By Andrea McNee, an investment director at Britannic Asset Management Asian markets have rallied...
By Andrea McNee, an investment director at Britannic Asset Management
Asian markets have rallied strongly from their lows and many commentators are suggesting that this really could last until Chinese New Year.
The recovery in the US economy post-11 September gave way to a fear that Asian export growth would slow to a very modest pace in 2003. Likewise domestic demand in Asia would also lose momentum.
Economists and company analysts alike reviewed and cut forecasts, with downgrades peaking in September/October. The technology sector in particular felt the pain, with recovery postponed once more until the second half of 2003 when it is hoped corporates will start spending again.
In October, market forecasts of US corporate profits growth reached much more reasonable levels, (expected growth rates in the tech sector fell by 30% from almost 50% at end August to 19% end October). This removed one of our concerns that market expectations were too high.

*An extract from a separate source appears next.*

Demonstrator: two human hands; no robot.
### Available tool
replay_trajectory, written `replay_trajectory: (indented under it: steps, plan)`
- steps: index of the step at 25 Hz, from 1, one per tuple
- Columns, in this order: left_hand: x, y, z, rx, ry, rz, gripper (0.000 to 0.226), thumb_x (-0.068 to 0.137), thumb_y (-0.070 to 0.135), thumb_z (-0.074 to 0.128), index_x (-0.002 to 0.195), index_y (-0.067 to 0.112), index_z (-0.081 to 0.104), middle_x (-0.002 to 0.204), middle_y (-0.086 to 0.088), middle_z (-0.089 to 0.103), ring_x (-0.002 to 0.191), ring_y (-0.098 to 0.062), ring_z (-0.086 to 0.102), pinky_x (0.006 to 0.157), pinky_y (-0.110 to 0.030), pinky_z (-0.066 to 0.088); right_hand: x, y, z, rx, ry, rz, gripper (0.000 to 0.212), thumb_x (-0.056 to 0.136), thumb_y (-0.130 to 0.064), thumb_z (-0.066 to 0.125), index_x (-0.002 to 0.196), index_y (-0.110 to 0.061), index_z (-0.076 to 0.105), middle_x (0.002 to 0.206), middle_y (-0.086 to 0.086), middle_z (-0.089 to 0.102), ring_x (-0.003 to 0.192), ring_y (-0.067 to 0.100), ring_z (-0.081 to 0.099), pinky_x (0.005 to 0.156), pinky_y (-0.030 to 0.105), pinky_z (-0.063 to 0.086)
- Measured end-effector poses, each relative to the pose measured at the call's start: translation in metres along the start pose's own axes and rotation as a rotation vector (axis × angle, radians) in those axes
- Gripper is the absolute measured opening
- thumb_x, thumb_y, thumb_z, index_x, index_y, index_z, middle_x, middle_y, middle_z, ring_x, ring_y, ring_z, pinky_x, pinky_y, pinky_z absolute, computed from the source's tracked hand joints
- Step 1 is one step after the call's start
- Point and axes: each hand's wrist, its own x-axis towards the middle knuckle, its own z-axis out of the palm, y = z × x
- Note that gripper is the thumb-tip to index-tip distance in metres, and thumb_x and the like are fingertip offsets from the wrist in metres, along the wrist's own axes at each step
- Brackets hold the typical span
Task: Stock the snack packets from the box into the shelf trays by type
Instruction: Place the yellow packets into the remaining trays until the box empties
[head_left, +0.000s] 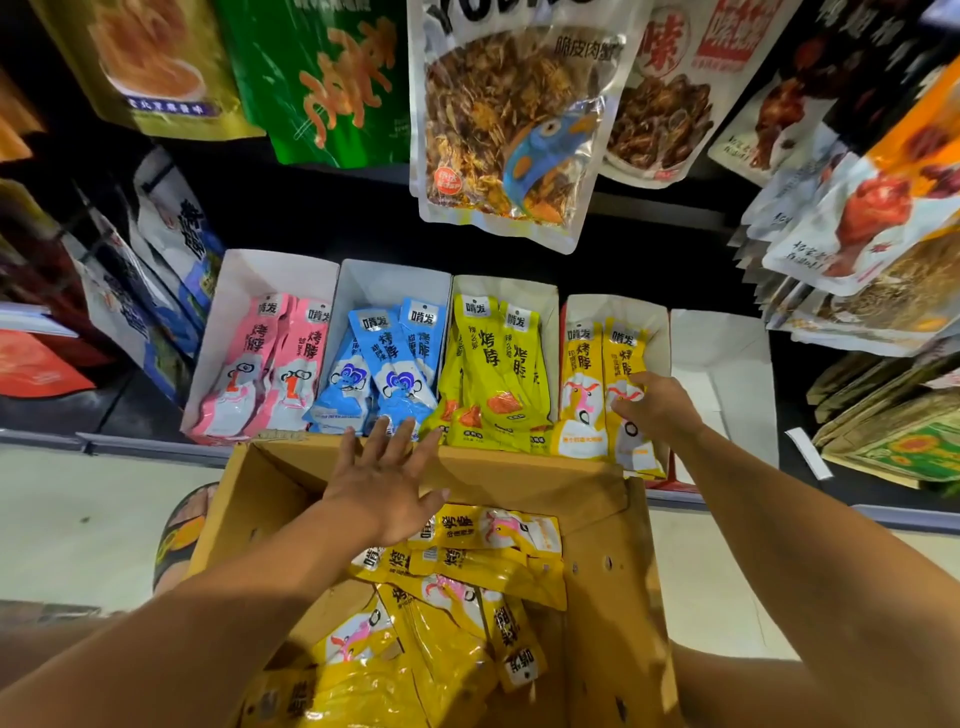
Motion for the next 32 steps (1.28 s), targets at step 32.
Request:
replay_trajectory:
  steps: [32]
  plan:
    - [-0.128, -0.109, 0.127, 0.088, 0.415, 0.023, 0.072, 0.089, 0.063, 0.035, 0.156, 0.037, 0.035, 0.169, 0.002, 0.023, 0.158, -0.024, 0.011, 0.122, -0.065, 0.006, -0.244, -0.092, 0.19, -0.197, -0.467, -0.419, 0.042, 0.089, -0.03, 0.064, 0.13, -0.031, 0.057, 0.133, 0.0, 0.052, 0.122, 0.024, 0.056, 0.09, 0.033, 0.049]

Equity markets in early October were very pessimistic. However, on looking at what markets were pricing in, it became clear they were pricing in both the recent downgrades and a contraction in growth.
Another way to look at valuation is to conclude that in fact the markets were priced for a low return, low growth world, and expectations of near term profit growth had been pulled back to a more reasonable level. Therefore markets were just as vulnerable to an upside surprise as a downside one.

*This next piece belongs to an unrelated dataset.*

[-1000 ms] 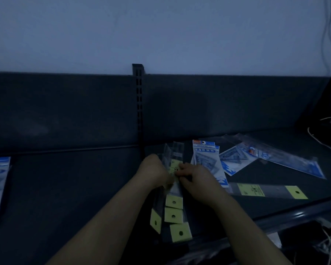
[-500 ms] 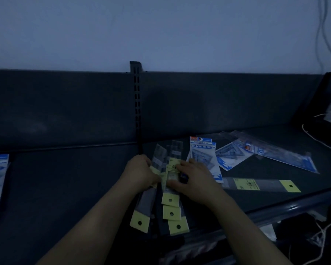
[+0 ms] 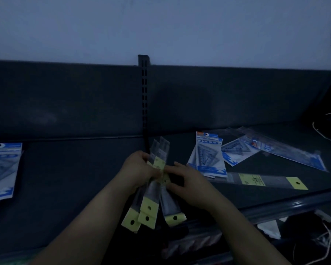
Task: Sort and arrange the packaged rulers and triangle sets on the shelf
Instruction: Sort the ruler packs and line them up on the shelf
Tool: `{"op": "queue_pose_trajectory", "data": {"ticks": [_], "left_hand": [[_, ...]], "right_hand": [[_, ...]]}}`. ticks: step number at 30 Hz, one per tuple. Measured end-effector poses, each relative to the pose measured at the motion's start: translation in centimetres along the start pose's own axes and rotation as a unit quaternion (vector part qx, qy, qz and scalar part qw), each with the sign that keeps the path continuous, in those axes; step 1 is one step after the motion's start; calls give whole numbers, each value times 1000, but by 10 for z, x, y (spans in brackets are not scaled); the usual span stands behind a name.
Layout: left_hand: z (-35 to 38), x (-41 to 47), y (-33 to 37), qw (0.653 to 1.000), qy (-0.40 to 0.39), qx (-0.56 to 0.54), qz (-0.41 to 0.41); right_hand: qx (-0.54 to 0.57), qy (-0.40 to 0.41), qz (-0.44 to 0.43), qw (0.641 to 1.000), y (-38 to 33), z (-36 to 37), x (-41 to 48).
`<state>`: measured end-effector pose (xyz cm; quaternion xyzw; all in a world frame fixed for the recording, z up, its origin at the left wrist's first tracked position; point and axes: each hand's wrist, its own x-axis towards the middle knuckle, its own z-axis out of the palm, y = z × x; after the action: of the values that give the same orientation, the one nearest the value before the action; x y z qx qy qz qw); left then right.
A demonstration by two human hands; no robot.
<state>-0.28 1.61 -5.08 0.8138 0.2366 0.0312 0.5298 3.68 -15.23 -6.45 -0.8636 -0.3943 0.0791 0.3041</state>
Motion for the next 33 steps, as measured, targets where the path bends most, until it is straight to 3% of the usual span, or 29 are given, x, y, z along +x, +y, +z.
{"op": "queue_pose_trajectory", "data": {"ticks": [5,11,15,19,25,29,33], "left_hand": [[-5,-7,-1,997,16,76,28],[-5,-11,-3,991,1,120,57],[-14,-7,-8,996,11,84,38],[-25,-5,-13,997,13,59,49],[-44,-11,-20,996,-72,-41,-12],[-53,-12,-28,992,-93,-80,-15],[-58,-13,-35,986,-97,-132,-22]], "right_hand": [[-84,10,27,996,-7,-4,-1],[-68,-6,41,997,-20,0,-1],[-74,-13,80,994,-16,-2,-1],[-105,48,117,986,-19,2,4],[-145,59,228,961,-38,6,17],[-118,25,324,938,-49,3,26],[-88,11,364,927,-56,8,31]]}}
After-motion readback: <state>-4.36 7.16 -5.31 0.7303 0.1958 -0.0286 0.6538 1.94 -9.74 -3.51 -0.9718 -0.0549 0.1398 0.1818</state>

In the end, it took a better than expected quarterly reporting season from the US, the removal of the immediate threat of war, and the anticipation of further interest rates cuts by the Fed to remove the gloom.

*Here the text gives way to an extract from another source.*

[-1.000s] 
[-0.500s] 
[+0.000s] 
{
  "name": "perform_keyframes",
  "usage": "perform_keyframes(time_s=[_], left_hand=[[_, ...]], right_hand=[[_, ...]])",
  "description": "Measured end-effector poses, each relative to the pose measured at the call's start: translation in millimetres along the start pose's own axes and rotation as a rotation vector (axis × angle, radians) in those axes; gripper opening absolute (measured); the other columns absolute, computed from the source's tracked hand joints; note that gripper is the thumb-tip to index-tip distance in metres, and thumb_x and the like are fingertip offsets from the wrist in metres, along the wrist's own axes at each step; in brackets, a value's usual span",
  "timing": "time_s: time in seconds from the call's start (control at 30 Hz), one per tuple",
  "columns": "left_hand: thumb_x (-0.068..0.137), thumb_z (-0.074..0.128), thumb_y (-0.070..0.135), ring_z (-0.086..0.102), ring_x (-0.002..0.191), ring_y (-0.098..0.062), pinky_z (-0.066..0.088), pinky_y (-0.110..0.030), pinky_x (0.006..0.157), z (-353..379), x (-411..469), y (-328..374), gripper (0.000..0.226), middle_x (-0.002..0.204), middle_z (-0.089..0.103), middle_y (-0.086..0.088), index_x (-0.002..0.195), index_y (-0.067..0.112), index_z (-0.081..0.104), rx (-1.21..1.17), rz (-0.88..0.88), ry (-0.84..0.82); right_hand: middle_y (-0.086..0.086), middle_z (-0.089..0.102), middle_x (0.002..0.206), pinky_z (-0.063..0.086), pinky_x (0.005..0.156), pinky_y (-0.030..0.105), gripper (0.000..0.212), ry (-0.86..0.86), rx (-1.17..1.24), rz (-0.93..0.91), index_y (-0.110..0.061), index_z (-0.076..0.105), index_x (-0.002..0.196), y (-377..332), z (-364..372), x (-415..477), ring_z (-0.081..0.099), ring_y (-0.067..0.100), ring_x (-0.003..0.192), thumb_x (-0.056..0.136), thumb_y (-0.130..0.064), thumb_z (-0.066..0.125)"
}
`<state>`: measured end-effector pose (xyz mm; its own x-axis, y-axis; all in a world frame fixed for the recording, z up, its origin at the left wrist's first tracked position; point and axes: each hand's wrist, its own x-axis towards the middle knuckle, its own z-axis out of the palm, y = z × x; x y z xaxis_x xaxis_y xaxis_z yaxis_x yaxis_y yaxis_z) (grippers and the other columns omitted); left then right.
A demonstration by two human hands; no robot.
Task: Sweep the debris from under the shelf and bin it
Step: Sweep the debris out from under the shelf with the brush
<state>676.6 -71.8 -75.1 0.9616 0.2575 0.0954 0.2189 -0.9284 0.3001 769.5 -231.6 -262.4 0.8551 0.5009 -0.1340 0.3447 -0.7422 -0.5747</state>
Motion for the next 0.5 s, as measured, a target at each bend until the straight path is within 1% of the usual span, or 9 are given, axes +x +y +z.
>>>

In Asia, the bounce was led by the technology sector helping Taiwan to rally 25%. However Korea's performance was held back by poor results from banks and credit card companies ' the legacy of over ambitious credit expansion signalling an end to Korea's consumer boom.
Instead, the focus has reverted to Hong Kong where expectations were low, but where there is evidence that corporates are learning to cope with deflation.
There is also the benefit of having China on its doorstep. Decent profit outcomes have been achieved. In general South East Asia has lagged, partly due to a re-assessment following the Bali bombing and partly because these markets had not fallen as much.
Despite the recent rally of 15%, a valuation case can still readily be made for Asia. Liquidity in the region is strong and in some countries interest rates can follow the Fed down. With a fair wind, another 10% or so upside is achievable.
However, at this stage stock selection becomes more critical, especially in the technology sector. For a meaningful move up, markets need more positive news on trading, leading to upgrades, leading to corporate profitability. We may need to wait until later in 2003 to see this.
The main risk as ever is the US consumer ' can he continue to keep spending until balance sheets are repaired and corporates increase capital expenditure?
Global growth outlook is soggy.
Extreme underpricing removed by a rally.
Domestic demand is too cool in Hong Kong.